/---
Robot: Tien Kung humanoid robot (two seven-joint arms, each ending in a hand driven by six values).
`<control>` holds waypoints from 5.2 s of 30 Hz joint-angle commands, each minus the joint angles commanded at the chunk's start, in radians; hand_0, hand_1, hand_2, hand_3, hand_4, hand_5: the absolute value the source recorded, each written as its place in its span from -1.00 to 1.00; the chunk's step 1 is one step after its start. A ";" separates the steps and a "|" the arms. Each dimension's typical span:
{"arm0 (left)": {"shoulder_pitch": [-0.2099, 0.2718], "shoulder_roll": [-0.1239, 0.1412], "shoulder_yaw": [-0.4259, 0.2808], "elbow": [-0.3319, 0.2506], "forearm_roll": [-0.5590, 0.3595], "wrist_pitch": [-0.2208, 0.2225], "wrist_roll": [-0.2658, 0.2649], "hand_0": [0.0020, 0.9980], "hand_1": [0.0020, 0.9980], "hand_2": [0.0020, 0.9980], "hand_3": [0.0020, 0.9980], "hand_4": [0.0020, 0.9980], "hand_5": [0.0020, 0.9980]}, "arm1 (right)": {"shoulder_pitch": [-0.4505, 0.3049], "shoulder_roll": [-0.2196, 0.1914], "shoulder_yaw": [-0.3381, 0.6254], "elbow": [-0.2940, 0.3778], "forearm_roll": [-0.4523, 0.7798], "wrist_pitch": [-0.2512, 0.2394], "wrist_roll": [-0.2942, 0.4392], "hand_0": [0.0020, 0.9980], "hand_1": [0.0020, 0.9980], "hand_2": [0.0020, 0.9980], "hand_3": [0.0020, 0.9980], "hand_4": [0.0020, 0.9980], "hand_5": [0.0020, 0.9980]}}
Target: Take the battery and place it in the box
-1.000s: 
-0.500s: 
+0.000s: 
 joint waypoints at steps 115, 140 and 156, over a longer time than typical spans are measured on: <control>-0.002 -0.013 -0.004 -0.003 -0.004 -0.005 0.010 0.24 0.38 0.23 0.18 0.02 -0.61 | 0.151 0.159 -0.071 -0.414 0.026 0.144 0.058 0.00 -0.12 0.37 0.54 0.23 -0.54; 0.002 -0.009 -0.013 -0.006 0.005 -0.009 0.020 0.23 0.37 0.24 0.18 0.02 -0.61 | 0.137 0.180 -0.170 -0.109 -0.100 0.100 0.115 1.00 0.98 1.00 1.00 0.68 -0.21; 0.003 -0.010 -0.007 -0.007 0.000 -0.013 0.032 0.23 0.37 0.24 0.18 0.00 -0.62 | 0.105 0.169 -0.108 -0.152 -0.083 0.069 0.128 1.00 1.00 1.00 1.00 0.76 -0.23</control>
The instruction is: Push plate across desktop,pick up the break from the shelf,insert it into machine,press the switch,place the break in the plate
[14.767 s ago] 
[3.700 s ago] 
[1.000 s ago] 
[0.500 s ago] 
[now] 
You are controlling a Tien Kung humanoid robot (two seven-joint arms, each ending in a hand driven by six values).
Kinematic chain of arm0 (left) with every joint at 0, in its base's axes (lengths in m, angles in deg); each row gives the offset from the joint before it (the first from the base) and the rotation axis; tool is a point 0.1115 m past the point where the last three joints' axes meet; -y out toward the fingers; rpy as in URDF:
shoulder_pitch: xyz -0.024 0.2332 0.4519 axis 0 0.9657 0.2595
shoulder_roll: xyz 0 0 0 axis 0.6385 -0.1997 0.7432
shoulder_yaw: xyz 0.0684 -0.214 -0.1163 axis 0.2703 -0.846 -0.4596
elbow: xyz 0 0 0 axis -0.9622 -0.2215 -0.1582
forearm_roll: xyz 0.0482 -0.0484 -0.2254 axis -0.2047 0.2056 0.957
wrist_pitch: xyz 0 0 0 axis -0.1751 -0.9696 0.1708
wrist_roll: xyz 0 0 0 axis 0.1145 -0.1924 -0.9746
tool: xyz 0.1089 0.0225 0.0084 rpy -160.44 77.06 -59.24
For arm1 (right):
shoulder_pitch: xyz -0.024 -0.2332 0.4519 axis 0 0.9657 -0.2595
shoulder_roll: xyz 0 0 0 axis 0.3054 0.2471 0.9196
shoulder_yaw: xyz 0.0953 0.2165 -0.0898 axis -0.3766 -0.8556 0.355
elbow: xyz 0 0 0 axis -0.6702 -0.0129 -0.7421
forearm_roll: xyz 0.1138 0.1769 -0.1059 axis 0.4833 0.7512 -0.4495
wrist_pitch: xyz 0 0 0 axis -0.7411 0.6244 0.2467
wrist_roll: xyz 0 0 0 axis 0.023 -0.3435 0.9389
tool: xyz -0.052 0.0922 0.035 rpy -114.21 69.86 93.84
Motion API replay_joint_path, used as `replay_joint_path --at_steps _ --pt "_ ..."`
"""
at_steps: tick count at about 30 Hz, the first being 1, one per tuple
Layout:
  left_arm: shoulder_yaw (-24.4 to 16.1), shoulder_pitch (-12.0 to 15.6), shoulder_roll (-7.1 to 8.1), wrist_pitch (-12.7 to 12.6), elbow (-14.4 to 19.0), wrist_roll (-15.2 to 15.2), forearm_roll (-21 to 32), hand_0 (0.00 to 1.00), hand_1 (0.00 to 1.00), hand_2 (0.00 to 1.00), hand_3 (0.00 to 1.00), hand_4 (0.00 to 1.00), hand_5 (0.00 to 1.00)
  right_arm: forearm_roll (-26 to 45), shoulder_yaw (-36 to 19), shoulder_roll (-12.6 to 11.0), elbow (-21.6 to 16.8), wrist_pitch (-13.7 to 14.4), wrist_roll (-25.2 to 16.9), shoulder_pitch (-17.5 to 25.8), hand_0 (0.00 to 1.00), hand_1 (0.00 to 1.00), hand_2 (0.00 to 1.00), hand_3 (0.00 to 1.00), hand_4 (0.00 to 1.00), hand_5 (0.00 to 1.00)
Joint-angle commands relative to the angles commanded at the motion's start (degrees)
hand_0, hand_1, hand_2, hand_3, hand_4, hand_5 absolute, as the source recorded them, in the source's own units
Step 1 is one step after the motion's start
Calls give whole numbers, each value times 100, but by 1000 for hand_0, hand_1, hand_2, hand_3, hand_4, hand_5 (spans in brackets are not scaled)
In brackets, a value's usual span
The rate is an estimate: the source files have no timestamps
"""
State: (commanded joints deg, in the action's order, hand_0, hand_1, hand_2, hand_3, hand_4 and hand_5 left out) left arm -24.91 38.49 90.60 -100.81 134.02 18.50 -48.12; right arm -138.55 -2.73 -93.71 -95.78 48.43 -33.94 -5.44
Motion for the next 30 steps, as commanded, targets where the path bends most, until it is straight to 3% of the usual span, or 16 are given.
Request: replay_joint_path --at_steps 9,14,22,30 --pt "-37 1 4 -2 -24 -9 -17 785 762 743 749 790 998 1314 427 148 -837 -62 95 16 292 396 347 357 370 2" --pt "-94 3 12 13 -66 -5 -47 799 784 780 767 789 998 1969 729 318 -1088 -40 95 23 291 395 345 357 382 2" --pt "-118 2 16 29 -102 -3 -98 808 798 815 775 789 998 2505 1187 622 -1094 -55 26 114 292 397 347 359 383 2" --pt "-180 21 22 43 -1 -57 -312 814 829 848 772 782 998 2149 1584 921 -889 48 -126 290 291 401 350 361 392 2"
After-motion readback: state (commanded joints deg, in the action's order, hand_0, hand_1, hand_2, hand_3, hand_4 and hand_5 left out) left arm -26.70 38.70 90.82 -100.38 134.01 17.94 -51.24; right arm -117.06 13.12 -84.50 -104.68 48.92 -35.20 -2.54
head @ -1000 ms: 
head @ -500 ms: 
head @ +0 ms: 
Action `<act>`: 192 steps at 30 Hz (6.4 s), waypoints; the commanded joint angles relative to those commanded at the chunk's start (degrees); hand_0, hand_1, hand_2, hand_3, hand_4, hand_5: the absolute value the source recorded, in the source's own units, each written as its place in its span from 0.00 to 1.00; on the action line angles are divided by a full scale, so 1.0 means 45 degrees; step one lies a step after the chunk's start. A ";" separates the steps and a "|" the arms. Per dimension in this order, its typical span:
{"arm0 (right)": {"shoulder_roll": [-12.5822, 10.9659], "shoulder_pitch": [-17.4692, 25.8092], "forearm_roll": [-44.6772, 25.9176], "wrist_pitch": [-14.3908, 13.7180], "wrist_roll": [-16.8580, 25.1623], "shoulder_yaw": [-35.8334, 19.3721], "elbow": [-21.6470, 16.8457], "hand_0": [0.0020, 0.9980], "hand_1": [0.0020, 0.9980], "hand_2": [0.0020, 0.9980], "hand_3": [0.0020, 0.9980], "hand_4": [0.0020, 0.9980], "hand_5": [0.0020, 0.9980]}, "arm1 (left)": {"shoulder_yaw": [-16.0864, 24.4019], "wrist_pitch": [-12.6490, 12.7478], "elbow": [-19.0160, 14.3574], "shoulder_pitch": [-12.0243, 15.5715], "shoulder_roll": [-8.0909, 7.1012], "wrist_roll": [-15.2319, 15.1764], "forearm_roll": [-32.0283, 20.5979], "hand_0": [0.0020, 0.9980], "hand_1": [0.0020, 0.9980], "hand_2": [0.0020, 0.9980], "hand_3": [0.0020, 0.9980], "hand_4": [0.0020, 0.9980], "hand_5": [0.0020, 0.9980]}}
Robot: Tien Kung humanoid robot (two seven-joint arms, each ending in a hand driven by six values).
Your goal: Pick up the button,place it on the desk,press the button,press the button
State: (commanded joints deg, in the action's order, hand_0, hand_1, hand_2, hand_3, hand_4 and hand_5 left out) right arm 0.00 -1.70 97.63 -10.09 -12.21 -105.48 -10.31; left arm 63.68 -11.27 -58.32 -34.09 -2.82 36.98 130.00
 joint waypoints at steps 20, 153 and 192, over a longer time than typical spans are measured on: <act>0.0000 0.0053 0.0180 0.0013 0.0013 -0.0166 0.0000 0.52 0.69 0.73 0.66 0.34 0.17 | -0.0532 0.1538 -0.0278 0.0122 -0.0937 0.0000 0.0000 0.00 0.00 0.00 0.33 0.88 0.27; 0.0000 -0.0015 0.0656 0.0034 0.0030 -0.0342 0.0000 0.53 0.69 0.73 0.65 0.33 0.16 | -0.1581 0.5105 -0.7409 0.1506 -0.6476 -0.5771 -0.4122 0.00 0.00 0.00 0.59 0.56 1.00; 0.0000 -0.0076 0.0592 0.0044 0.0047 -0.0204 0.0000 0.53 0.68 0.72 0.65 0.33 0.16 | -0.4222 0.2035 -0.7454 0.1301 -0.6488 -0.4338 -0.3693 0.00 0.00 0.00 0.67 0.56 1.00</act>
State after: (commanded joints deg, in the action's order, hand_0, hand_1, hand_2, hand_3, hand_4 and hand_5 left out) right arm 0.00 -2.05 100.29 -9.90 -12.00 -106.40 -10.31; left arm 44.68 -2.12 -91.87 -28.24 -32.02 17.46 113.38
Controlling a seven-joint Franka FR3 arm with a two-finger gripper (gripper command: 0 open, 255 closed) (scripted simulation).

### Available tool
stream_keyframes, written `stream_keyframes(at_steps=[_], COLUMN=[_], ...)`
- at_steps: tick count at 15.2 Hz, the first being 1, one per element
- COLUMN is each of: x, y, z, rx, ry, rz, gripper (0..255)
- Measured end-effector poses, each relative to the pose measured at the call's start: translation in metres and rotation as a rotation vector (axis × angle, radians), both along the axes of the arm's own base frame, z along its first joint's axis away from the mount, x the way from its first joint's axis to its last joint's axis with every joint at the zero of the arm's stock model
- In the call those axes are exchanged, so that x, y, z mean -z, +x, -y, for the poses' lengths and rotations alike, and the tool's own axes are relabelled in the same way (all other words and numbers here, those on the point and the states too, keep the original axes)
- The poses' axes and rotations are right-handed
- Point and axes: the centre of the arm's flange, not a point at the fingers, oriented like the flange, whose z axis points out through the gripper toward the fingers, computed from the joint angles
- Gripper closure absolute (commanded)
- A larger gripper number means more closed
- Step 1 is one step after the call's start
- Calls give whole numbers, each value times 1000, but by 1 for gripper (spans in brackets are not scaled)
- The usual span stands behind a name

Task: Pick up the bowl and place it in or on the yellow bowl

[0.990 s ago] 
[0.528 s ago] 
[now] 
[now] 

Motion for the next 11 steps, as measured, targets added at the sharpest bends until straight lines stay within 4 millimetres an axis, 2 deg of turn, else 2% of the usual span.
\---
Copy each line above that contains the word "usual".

Result below =>
In brackets, a value's usual span
Motion for the next 30 steps, as commanded, targets where the path bends most, until it is straight to 3% of the usual span, or 16 are given.
- The usual span stands behind a name
Motion for the next 11 steps, as measured, targets added at the sharpest bends until straight lines stay within 4 millimetres an axis, 2 deg of turn, else 2% of the usual span.

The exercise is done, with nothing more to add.